Bayesian Active Learning for Censored Regression
Frederik Boe Hüttel, Christoffer Riis, Filipe Rodrigues, Francisco Câmara Pereira
TL;DR
This work addresses active learning for censored regression, where labels may be clipped by censorship and BALD cannot be directly applied. It derives the entropy and mutual information for censored distributions and introduces the $\mathcal{C}$-BALD objective, a censoring-aware information gain for acquisitions. To make $\mathcal{C}$-BALD practical, the authors propose an explicit modelling scheme that learns the censoring indicator $\ell_i$ and the censoring threshold $z_i$ alongside the target distributions using a single Bayesian neural network with stochastic parameters. Empirically, $\mathcal{C}$-BALD consistently outperforms standard BALD and other baselines across synthetic and real-world censored datasets, underscoring its value for informative data collection in survival analysis, healthcare, and related domains.
Abstract
Bayesian active learning is based on information theoretical approaches that focus on maximising the information that new observations provide to the model parameters.
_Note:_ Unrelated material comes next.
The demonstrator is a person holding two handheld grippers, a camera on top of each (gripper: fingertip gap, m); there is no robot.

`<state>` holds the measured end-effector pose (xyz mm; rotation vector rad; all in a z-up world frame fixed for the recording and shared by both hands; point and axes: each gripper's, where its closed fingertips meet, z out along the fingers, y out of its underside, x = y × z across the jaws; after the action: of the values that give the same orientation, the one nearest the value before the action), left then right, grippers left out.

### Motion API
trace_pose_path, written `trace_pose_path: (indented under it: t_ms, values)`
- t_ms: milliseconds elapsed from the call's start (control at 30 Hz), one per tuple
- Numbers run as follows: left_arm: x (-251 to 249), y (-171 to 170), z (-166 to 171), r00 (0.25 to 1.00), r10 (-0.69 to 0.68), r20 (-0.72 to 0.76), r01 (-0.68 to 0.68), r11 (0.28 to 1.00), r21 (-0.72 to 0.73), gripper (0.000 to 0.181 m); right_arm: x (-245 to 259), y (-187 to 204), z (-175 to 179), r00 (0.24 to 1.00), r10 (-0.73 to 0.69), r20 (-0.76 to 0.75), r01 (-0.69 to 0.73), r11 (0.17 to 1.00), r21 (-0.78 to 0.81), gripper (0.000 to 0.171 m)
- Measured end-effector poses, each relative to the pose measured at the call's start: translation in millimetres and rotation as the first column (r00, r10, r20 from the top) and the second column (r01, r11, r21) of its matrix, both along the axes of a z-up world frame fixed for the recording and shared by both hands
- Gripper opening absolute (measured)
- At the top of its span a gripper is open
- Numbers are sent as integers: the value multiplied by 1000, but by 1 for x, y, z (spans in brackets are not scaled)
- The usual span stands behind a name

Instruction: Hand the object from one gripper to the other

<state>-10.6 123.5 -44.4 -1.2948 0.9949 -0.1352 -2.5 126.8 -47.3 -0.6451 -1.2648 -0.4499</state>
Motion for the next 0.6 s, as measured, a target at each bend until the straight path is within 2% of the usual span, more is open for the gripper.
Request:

This is commonly done by maximising the Bayesian Active Learning by Disagreement (BALD) acquisitions function. However, we highlight that it is challenging to estimate BALD when the new data points are subject to censorship, where only clipped values of the targets are observed. To address this, we derive the entropy and the mutual information for censored distributions and derive the BALD objective for active learning in censored regression ($\mathcal{C}$-BALD). We propose a novel modelling approach to estimate the $\mathcal{C}$-BALD objective and use it for active learning in the censored setting. Across a wide range of datasets and models, we demonstrate that $\mathcal{C}$-BALD outperforms other Bayesian active learning methods in censored regression.